“Those who know nothing of foreign languages,
know nothing of their own.”
– Johann Wolfgang Von Goethe
On this page, I shall be listing the books I’m reading in German. I’m currently studying the language, and this is an enjoyable addition to coursebooks. I hope to read at least one novel per month. My method consists of reading very slowly, sounding out each word, not translating it into English in my head, and not looking up anything in the dictionary. When I see an unknown word often enough, or then hear it on television, something “clicks”.
update: I’ve actually come to the realization that the dictionary/translation method works best for me. So try different things until you find what works best for you.
1. January 2010: currently reading Agatha Christie’s, Und dann gabs keines mehr (English title:” “And then there were none”)
I have read it previously in English, plus have seen the 1945 film version, so am quite familiar with the plot. That helps greatly, no doubt. Several months ago, I did read it in Deutsch. I am thus far pleased at how many words I now know that I didn’t the first time around.
UPDATE: finished Und dann gabs keines Mehr.
being a Christie tale, I thought I’d share a few terms related to crime, death, and murder:
Zyankalivergiftung- cyanide poisoning (btw- never accept any “gift” in Germany. It’s poison.)
And here’s a few translations:
Original English version: “He had even complimented her on her presence of mind and courage, she remembered.
Deutsch: “Er hatte sie sogar für ihre Geistesgegenwart und ihren Mut gelobt, erinnerte sie sich.”
Original English version: “Lucky that he’d managed to pull himself together in time after that business- ten- no, fifteen years ago.”

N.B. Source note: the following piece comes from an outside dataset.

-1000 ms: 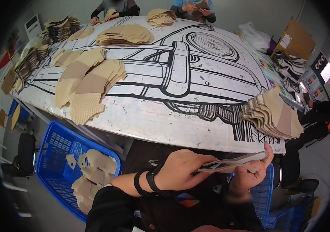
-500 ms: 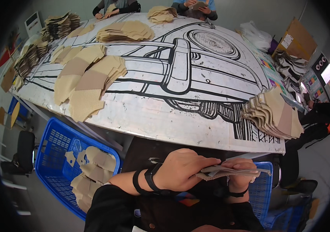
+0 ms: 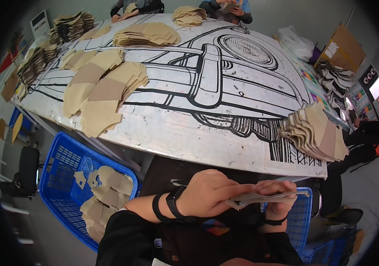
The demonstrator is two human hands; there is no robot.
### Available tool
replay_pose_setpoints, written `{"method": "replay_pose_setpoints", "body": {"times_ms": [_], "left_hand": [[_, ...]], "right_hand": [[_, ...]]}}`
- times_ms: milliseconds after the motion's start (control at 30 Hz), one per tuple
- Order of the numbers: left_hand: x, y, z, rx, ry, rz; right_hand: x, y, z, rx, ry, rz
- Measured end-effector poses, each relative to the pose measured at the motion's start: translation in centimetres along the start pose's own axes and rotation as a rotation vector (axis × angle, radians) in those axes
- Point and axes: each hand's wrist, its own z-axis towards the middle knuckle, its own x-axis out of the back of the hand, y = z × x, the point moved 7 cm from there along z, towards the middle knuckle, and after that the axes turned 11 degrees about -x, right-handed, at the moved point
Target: The recorder inspects and sorts padded fabric shoe upper components, checking their quality and placing them into a blue storage bin.
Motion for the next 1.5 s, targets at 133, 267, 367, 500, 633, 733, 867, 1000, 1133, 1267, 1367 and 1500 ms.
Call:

Deutsch: “Was für ein Glück, dass er sich rechtzeitig nach diesem Vorfall vor zehn- nein, fünfzehn- Jahren wieder zusammengerissen hatte.”
Original English: “They came up over a steep hill and down a zigzag track to Sticklehaven – a mere cluster of cottages with a fishing boat or two drawn up on the beach.”
Deutsch: “Sie fuhren einen steilen Hügel hoch und dann einen Zickzackpfad hinunter nach Sticklehaven- einer bloßen Ansammlung von Fischerhäusern mit dem einen oder anderen Boot am Strand.”
2. February 2010: On January 28th, I began Anton Chekhov’s play, Die Möwe. (English title: “The Seagull”)
3. February 21, 2010:
I finished Die Möwe at the beginning of the month. It was as melancholic in German as I remember it to be when I read it years ago in English. Evidently though, Chekhov considered it a comedy. Hmm…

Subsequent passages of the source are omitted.